**EXERCISE DIRECTIONS:**
Starting at the line that contains "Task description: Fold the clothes", repeat each line of the listing below through the last one, exactly, and leave out every picture.

########################################

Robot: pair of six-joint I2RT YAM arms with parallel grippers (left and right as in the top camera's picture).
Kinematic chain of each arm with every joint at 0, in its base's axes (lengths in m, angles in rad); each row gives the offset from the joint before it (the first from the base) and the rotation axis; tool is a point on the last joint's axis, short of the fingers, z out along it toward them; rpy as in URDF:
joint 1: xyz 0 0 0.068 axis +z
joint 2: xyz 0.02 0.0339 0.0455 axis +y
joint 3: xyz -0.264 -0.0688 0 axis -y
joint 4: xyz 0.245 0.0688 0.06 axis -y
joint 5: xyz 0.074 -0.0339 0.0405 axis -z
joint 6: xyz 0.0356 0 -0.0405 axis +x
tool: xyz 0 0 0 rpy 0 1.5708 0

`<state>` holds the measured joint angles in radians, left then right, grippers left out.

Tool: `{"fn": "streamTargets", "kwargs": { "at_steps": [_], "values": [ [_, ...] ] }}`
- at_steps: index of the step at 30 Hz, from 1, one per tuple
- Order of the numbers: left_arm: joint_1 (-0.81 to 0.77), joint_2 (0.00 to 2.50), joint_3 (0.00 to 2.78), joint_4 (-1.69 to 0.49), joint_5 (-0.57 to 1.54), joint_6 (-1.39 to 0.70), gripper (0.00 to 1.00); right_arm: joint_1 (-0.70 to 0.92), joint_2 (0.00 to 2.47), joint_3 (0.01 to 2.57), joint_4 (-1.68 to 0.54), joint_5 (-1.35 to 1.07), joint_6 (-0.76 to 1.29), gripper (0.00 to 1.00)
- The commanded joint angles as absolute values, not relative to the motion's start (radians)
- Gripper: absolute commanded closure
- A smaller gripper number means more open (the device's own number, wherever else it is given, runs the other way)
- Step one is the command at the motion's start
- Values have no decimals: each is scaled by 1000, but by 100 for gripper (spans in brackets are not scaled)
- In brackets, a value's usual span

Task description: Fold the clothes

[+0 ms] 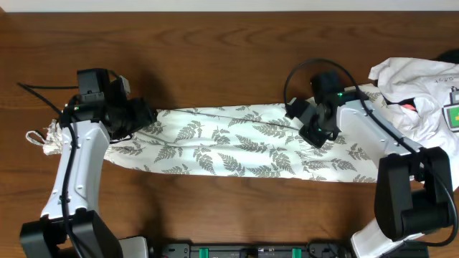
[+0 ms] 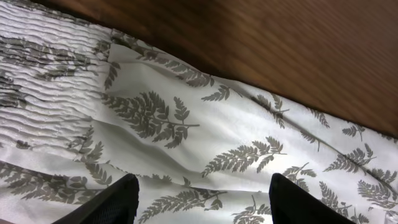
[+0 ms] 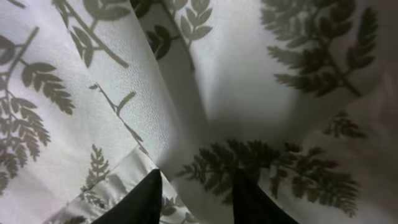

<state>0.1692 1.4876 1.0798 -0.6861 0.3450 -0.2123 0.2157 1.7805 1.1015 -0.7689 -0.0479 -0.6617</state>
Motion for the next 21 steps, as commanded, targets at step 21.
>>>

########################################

**RESULT OF THIS TASK:**
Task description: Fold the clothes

[+0 ms] 
[+0 ms] 
[+0 ms] 

<state>0.1692 1.4876 1.0798 -0.6861 0.3450 -0.2123 0.2157 1.7805 1.1015 -0.7689 -0.0479 -0.6617</state>
Motion for the next 21 steps, as commanded, targets at step 21.
>>>

The response is finished, and the exercise is complete.